1988年に米アカデミー作曲賞を受賞した坂本は、 拠点をニューヨークに移していた。 2001年9月11日、大きな音がして窓から外を見ると、 黒い煙が立ち上っていた。 「本物の恐怖との遭遇でした」
この経験は、その後の平和運動の大きな起点となった。 米国のアフガニスタンへの侵攻が始まった3カ月後には、 仲間とともに、9・11論考集「非戦」を出版。 その後、イラク戦争が始まると平和を願う言葉は より切迫感を増した。
「戦場で敵同士が撃ち合っている時、 ふと聞こえてきた歌やメロディーに銃を下ろす という音楽がまだあり得るんじゃないか」 9・11を振り返ったインタビューから
核なき世界を目指す活動も続け、 青森県六ケ所村の核燃料再処理工場の危険性を訴える 「ストップ・ロッカショ」プロジェクトを始動。 吉永小百合さんと「非戦と非核」を訴える 朗読コンサートも重ねた。
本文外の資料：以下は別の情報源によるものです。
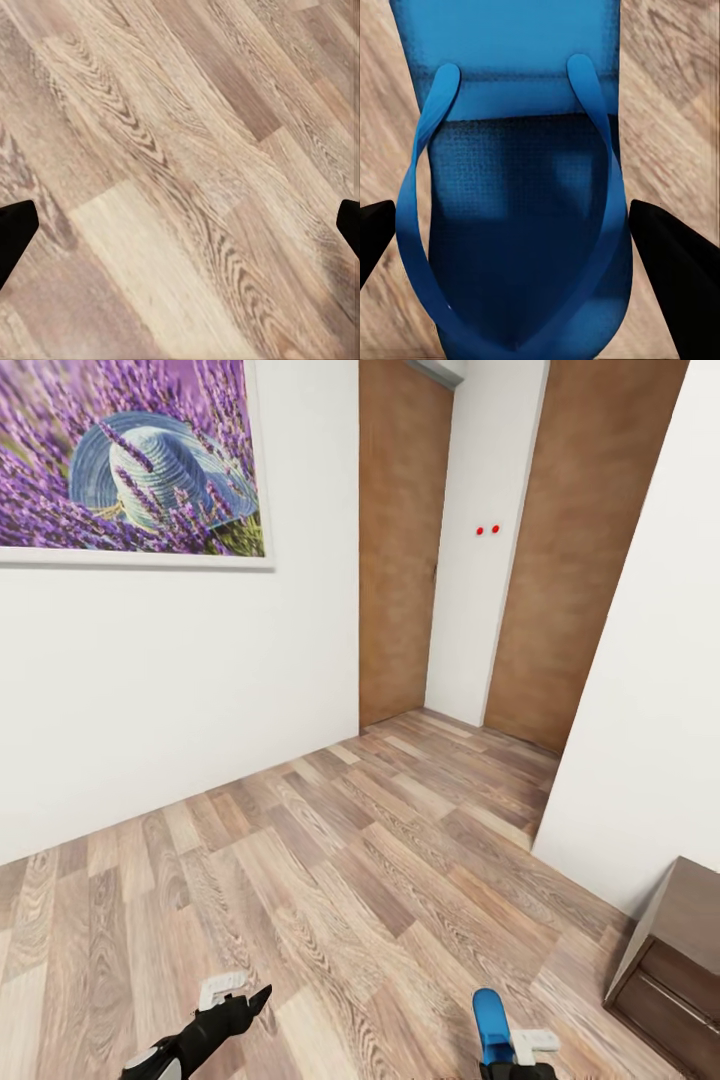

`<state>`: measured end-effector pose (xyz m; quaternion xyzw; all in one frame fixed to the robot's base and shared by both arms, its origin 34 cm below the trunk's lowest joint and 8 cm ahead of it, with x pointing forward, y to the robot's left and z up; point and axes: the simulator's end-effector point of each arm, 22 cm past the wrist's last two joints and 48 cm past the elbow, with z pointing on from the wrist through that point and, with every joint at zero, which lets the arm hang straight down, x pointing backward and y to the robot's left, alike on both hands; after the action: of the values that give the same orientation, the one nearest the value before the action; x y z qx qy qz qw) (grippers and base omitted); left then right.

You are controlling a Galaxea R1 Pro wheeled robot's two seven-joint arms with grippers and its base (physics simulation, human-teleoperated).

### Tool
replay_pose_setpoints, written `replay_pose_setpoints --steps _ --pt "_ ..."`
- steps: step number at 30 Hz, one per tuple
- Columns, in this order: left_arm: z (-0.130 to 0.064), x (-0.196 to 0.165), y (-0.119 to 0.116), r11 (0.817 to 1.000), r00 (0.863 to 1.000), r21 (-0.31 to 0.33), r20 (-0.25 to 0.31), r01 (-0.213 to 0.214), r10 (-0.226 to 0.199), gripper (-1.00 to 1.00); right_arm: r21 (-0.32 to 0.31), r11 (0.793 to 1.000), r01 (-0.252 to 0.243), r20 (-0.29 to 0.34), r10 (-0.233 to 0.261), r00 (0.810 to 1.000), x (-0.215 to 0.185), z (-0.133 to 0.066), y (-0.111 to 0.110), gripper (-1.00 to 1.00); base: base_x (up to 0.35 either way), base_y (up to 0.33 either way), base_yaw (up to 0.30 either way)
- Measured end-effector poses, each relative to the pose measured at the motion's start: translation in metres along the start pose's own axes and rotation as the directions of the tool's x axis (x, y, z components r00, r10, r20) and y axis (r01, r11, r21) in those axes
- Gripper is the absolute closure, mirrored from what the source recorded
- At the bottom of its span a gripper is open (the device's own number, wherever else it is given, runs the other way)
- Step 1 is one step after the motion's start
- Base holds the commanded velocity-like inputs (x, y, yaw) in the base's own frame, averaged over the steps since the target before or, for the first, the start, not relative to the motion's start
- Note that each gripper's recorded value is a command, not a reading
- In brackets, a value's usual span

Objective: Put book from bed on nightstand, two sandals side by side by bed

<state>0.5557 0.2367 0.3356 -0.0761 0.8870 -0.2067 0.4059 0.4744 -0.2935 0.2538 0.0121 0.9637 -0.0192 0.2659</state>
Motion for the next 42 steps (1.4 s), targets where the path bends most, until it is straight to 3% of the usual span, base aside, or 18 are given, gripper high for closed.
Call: replay_pose_setpoints --steps 17,42 --pt "0.001 0.006 -0.003 1.000 1.000 0.002 -0.009 0.006 -0.006 -1.00 0.001 1.000 -0.002 -0.093 0.002 0.996 0.045 -0.002 0.000 1.00 0.000 0.000 -0.297" --pt "0.004 0.019 -0.016 1.000 0.999 0.014 -0.028 0.025 -0.025 -1.00 0.004 1.000 -0.003 -0.105 0.004 0.995 0.050 -0.003 -0.002 1.00 0.000 0.000 -0.300"
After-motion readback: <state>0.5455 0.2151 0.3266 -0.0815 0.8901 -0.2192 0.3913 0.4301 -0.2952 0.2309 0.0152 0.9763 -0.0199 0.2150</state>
「原爆に限らず、戦争に行くってことは 痛いことなんです。痛くて苦しくて、いやなこと。 ぼくなんか耐えられない」 2016年、オバマ氏の広島訪問が決まり、記者に送ったメッセージから
ロシアによるウクライナ侵攻では、 キーウの音楽家とともに「Piece for Illia」(イリアのための曲) を発表した。